## Exercise details
What you return must be an exact copy of the lines in the listing below between the line holding "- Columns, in" and the line holding "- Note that", inclusive, and nothing more.

## Recorded information
>>>>

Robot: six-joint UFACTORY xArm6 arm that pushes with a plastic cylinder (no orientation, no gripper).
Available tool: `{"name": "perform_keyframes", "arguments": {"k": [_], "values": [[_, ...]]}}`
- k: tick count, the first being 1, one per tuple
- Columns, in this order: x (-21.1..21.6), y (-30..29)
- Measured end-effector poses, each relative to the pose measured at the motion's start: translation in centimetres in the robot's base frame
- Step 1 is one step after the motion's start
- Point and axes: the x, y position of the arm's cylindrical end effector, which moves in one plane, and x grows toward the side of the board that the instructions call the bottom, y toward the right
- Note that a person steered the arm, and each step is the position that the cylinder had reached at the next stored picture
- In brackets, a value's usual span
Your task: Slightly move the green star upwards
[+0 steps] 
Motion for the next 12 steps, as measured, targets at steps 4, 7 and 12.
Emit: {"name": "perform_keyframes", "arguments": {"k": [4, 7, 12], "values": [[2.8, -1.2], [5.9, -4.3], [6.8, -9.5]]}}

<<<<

## Output of the task
- Columns, in this order: x (-21.1..21.6), y (-30..29)
- Measured end-effector poses, each relative to the pose measured at the motion's start: translation in centimetres in the robot's base frame
- Step 1 is one step after the motion's start
- Point and axes: the x, y position of the arm's cylindrical end effector, which moves in one plane, and x grows toward the side of the board that the instructions call the bottom, y toward the right
- Note that a person steered the arm, and each step is the position that the cylinder had reached at the next stored picture

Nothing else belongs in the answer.